Dataset excerpts
□ □ □

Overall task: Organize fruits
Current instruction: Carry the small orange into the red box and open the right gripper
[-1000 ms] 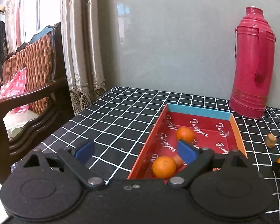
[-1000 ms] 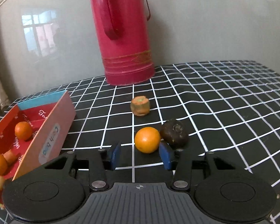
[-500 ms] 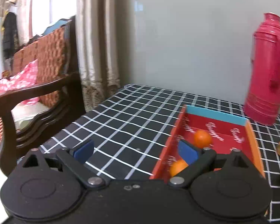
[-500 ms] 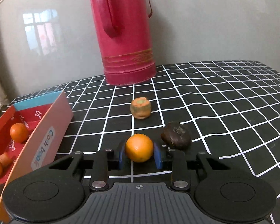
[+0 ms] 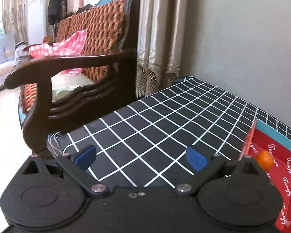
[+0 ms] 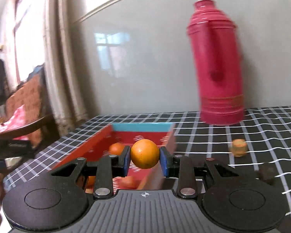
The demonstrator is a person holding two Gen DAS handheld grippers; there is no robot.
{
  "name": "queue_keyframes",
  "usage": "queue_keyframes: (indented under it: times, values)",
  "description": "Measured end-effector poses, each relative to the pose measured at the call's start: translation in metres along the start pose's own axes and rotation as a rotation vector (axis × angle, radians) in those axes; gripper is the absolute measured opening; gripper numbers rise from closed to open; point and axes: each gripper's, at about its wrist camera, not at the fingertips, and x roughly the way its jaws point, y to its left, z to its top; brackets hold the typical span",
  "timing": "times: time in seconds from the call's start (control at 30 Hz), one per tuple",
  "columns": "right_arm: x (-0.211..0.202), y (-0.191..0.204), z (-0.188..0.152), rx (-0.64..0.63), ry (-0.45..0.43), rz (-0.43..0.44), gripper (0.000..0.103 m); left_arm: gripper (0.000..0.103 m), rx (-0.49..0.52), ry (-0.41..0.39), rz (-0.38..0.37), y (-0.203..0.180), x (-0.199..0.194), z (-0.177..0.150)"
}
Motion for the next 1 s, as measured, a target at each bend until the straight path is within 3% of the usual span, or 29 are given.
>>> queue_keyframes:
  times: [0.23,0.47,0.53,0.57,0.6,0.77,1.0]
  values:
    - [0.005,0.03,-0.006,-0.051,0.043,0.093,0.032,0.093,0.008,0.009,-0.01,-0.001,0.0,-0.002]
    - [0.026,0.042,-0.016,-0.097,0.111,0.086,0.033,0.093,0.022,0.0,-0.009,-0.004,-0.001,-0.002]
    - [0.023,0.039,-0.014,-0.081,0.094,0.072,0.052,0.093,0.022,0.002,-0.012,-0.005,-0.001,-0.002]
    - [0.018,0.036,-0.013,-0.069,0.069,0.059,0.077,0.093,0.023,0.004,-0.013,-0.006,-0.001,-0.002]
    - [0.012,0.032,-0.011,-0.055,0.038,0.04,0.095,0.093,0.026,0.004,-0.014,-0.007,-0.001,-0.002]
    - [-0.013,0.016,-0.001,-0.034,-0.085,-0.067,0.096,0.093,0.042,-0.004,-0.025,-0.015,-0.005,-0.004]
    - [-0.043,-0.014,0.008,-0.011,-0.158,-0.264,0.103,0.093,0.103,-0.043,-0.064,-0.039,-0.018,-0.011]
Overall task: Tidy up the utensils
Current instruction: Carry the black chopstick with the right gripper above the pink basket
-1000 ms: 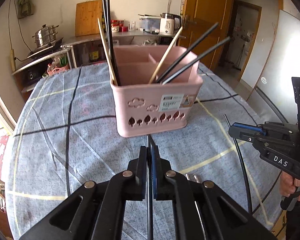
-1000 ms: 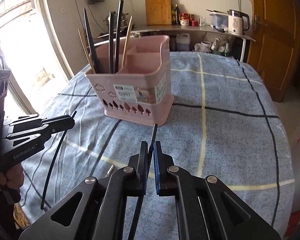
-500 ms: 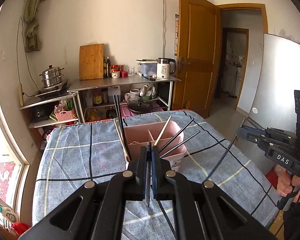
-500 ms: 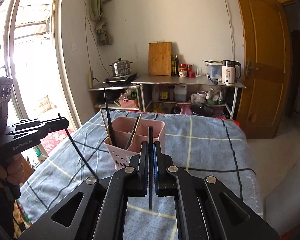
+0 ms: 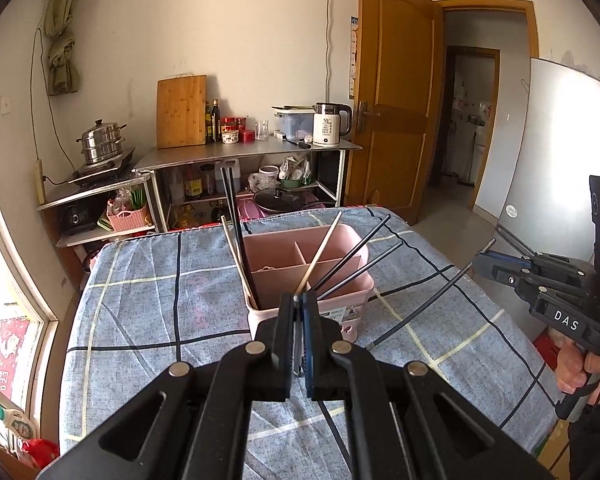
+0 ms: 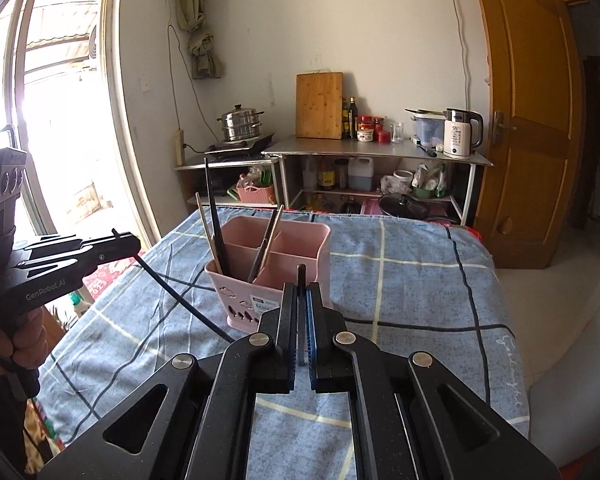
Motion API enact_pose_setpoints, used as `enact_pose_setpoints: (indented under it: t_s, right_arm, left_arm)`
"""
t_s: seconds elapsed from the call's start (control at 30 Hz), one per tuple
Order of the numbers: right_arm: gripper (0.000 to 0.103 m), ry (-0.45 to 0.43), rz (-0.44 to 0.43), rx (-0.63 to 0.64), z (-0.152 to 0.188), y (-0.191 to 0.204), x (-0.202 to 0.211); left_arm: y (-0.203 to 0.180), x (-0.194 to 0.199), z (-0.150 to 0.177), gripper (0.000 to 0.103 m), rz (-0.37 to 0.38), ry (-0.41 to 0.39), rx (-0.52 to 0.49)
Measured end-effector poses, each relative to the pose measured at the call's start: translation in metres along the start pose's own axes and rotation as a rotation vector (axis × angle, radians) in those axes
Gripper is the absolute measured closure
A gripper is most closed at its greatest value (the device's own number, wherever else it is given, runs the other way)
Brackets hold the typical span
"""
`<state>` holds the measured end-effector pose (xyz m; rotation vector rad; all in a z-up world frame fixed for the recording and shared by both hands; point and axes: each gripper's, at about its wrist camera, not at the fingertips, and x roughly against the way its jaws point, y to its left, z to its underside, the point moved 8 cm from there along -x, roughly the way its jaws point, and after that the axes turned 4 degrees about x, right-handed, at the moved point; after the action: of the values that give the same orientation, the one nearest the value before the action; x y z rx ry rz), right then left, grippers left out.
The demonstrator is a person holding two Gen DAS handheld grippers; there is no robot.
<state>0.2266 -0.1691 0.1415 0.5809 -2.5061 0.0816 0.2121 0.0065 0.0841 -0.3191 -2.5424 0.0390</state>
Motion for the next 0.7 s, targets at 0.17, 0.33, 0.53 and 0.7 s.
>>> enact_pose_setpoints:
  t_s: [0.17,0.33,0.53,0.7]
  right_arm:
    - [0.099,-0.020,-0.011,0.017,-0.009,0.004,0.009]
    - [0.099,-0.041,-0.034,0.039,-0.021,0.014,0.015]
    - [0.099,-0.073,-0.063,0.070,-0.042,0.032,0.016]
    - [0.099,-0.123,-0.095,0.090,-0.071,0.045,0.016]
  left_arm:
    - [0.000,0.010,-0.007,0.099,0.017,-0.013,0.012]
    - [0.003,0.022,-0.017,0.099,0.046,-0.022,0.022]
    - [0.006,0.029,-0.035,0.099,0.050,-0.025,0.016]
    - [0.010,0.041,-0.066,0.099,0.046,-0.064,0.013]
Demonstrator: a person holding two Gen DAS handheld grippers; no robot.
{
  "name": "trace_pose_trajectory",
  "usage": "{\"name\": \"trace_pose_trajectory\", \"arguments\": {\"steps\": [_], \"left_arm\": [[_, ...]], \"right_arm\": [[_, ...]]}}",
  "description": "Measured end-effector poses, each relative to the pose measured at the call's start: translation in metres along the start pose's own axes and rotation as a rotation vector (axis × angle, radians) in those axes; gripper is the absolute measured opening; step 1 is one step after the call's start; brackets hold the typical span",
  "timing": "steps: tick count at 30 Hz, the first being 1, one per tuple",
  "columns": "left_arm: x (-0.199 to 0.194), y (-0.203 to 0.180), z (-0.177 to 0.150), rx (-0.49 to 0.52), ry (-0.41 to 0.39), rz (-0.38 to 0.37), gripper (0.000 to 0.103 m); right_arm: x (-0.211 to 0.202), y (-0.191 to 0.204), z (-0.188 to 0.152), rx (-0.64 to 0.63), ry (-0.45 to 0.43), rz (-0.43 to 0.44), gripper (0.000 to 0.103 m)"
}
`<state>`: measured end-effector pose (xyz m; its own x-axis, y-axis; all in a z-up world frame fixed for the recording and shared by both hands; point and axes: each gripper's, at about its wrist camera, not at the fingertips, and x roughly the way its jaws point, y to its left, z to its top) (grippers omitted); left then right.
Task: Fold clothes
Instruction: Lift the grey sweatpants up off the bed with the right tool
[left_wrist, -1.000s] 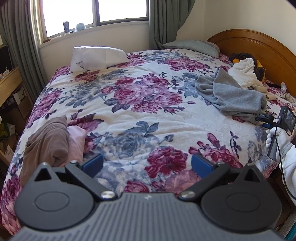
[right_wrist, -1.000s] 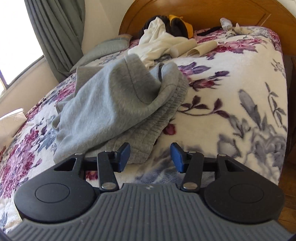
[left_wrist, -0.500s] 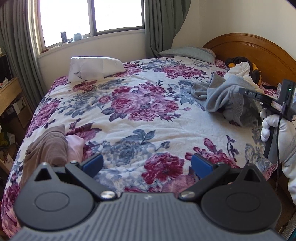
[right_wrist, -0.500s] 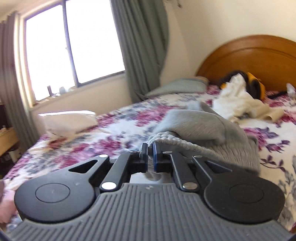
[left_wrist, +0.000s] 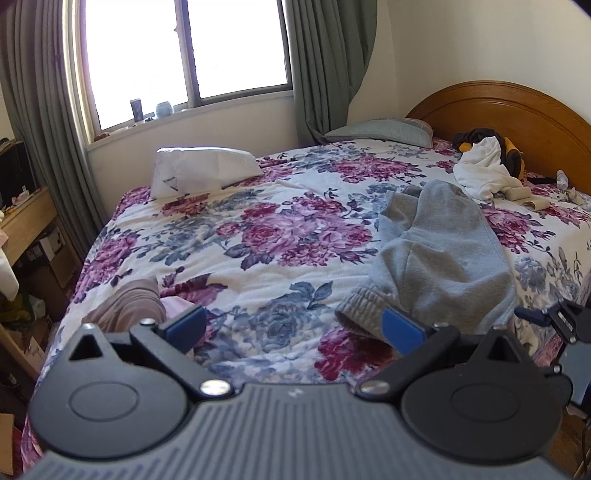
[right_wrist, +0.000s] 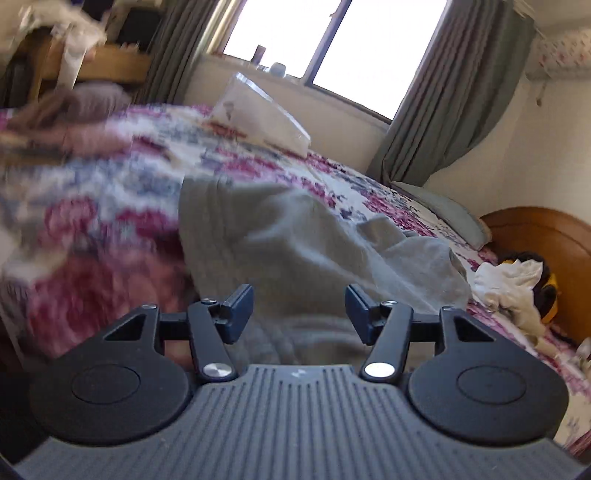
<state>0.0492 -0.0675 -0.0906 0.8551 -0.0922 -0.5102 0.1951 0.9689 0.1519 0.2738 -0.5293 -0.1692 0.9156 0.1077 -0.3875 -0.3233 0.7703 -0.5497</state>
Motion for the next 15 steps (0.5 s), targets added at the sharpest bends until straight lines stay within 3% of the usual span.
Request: {"name": "trace_pose_trajectory", "arguments": {"steps": [3,6,15], "left_arm": [[0.005,0.001,0.0,0.026,-0.008,0.024,0.103],[0.004,0.004,-0.001,0.031,-0.005,0.027,0.103],[0.006,0.009,-0.01,0.052,0.022,0.034,0.103]], "right_arm": [[0.002,0.015,-0.015,-0.146,-0.015,-0.036,0.059],[0.005,0.024,-0.03,-0.34,-0.065,-0.075,0.071],[-0.02,0.006,-0.063,-0.758,-0.147,0.049,0.075]]}}
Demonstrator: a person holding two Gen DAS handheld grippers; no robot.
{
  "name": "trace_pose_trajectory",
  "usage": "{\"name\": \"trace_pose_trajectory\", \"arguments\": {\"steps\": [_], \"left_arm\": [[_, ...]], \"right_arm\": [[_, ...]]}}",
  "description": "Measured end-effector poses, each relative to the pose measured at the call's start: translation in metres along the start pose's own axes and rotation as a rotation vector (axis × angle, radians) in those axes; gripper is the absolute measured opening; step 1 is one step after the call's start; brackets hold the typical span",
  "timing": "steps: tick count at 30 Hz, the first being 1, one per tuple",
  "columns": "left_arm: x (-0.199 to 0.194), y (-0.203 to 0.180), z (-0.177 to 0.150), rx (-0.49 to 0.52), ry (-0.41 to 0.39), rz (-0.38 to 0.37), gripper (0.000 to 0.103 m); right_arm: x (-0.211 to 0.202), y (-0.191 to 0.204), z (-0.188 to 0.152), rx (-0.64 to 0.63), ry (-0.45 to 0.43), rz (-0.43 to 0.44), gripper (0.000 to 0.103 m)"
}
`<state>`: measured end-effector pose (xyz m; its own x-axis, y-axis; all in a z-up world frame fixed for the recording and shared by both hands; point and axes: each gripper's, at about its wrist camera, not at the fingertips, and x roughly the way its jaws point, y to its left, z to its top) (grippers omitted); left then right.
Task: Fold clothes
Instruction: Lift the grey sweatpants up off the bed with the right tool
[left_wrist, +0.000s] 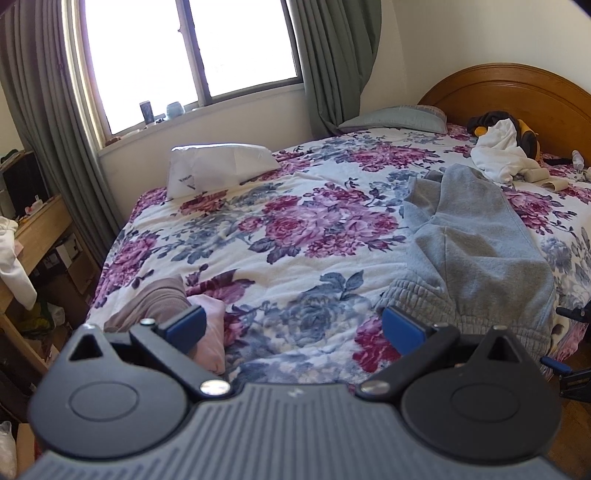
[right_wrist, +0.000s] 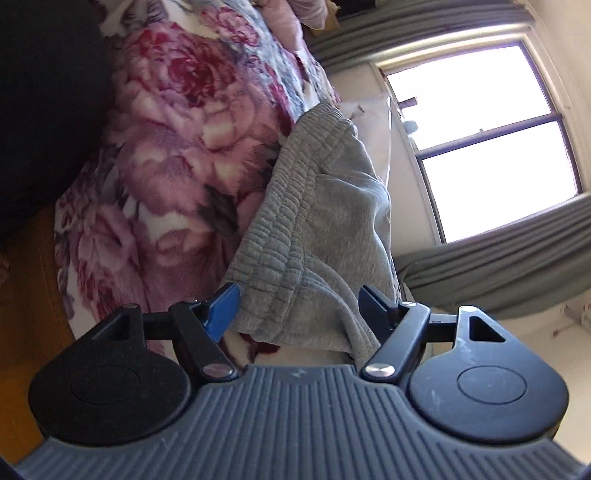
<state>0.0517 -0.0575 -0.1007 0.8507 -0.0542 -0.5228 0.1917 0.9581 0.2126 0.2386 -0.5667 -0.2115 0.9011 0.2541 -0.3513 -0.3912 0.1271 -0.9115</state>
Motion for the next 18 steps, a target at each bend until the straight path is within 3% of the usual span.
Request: {"name": "trace_pose_trajectory", "arguments": {"steps": [5,7,8,9,10,11,15,18], "left_arm": [[0.001,-0.007,0.001,0.004,-0.004,-0.023,0.103],[0.003,-0.01,0.002,0.006,0.001,-0.032,0.103],[0.002,-0.012,0.001,0.01,0.007,-0.038,0.103],[0.001,-0.013,0.0,0.017,0.015,-0.047,0.103],[-0.001,-0.013,-0.002,0.027,0.012,-0.048,0.103],[-0.004,-0.013,-0.004,0.037,0.01,-0.05,0.103],[-0.012,-0.012,-0.017,0.08,-0.021,-0.04,0.103],[-0.015,-0.011,-0.018,0.081,-0.047,-0.049,0.103]], "right_arm": [[-0.002,0.019,-0.009,-0.198,-0.051,0.021,0.078],[0.009,0.026,-0.001,-0.241,-0.054,0.031,0.073],[0.014,0.023,0.004,-0.197,-0.026,0.067,0.05],[0.021,0.016,0.009,-0.137,0.009,0.107,0.043],[0.026,0.005,0.017,-0.032,0.045,0.136,0.027],[0.026,-0.005,0.024,0.036,0.059,0.105,0.022],[0.014,-0.065,0.048,0.295,0.069,-0.019,0.019],[-0.015,-0.171,0.077,0.603,0.0,-0.129,0.018]]}}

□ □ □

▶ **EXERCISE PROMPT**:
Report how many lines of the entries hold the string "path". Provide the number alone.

▶ **WORKED SOLUTION**:
2